*What to do*:
Set down the full listing exactly as given. Any pictures are to be left out.

*Available data*:

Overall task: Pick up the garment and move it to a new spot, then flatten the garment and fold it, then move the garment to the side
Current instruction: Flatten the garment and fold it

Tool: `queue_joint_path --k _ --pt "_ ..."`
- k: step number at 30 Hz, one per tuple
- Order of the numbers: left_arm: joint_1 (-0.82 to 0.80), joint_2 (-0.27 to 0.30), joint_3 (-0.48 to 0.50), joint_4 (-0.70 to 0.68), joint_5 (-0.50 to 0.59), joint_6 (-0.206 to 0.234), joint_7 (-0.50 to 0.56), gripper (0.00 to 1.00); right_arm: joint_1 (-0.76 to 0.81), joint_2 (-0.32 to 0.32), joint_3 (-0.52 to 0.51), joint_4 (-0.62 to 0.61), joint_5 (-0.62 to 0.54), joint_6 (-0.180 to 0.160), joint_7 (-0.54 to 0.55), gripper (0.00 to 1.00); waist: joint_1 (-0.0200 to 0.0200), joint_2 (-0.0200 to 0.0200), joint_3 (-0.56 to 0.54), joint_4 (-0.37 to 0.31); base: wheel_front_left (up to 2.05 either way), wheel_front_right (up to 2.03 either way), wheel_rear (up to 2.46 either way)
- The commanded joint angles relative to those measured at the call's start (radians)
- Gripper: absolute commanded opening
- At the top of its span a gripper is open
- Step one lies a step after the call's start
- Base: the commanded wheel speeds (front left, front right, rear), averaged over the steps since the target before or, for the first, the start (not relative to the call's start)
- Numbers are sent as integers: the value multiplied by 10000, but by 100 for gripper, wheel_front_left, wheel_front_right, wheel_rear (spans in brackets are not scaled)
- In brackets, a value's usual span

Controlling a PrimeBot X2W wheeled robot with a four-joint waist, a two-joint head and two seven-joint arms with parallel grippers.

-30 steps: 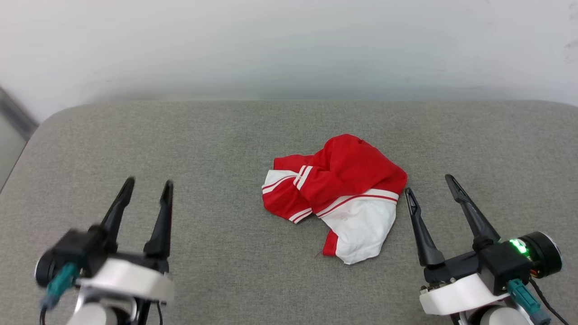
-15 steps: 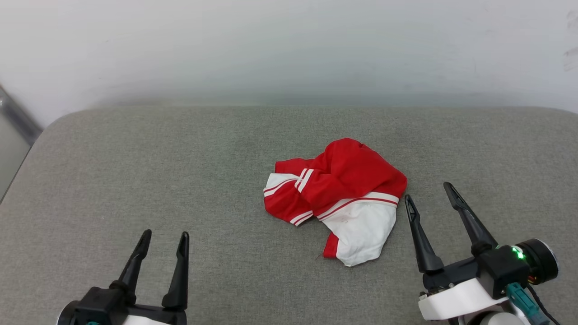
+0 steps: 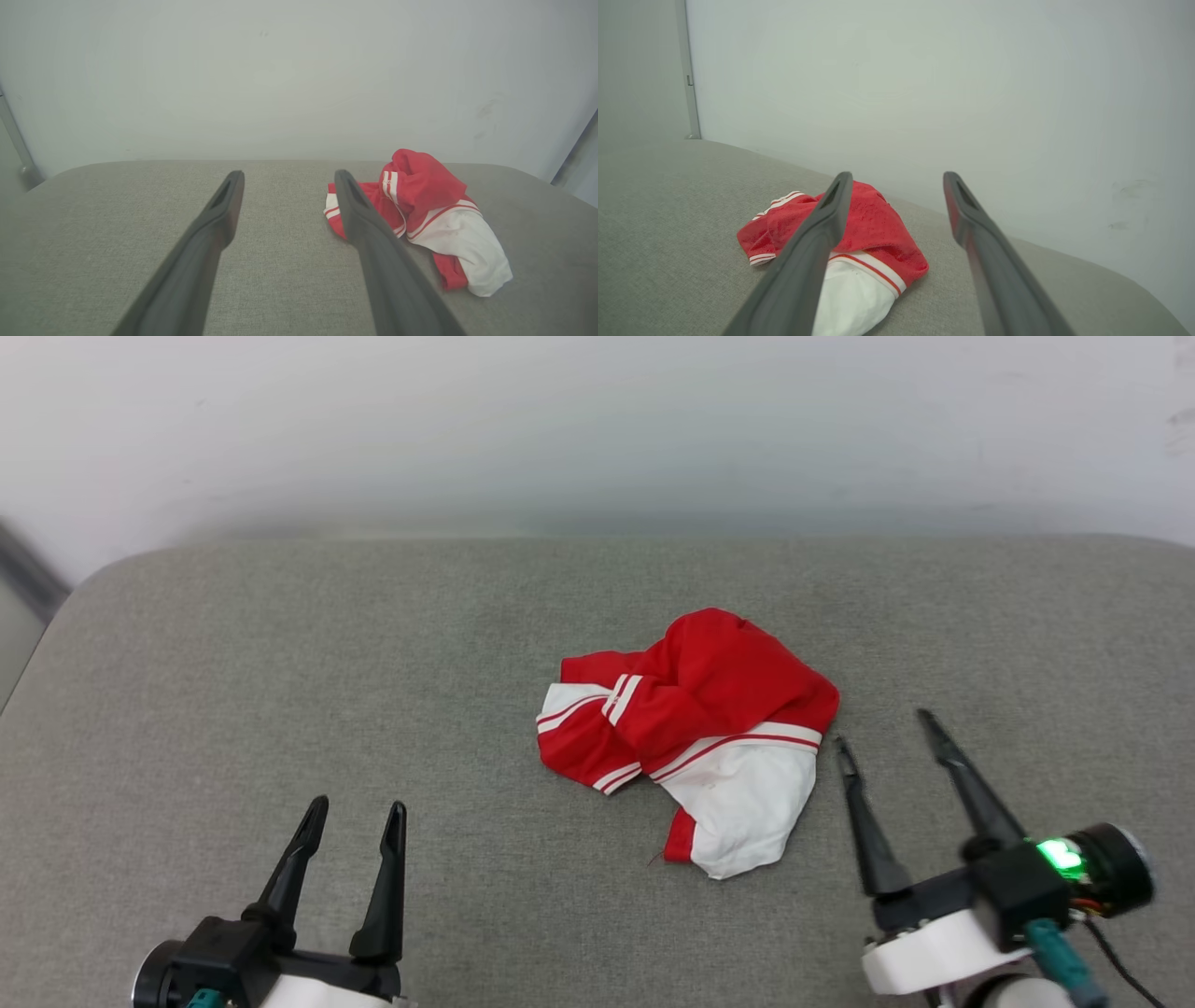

*Response area*:
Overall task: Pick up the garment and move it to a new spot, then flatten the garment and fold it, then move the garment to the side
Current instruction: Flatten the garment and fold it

Tool: `queue_joint_path --k _ --pt "_ ..."`
- k: step number at 30 Hz, one per tuple
- Order of the numbers: left_arm: joint_1 (-0.82 to 0.80), joint_2 (-0.27 to 0.30), joint_3 (-0.48 to 0.50), joint_4 (-0.70 to 0.68), joint_5 (-0.50 to 0.59), joint_6 (-0.206 to 0.234), joint_7 (-0.50 to 0.56), gripper (0.00 to 1.00); right_arm: joint_1 (-0.76 to 0.81), joint_2 (-0.32 to 0.32), joint_3 (-0.52 to 0.51), joint_4 (-0.62 to 0.61), joint_5 (-0.62 to 0.54), joint_6 (-0.180 to 0.160), joint_7 (-0.54 to 0.55), gripper (0.00 to 1.00); waist: joint_1 (-0.0200 to 0.0200), joint_2 (-0.0200 to 0.0200), joint_3 (-0.56 to 0.54), joint_4 (-0.37 to 0.31); base: wheel_front_left (up to 2.05 either way), wheel_front_right (up to 2.03 either way), wheel_rear (up to 2.46 either way)
- The commanded joint angles relative to those measured at the call's start (radians)
- Gripper: absolute commanded opening
- At the top of its span a gripper is open
- Step one lies a step after the call's start
- Base: the commanded wheel speeds (front left, front right, rear), averaged over the steps since the target before or, for the first, the start (not relative to the call's start)
- Numbers are sent as integers: the value multiplied by 10000, but by 100 for gripper, wheel_front_left, wheel_front_right, wheel_rear (spans in brackets are not scaled)
- In brackets, a value's usual span

Controlling a PrimeBot X2W wheeled robot with a four-joint waist, a two-joint head and two seven-joint arms with parallel grippers.

-30 steps: 
-15 steps: 
+0 steps: 

No more output will be given.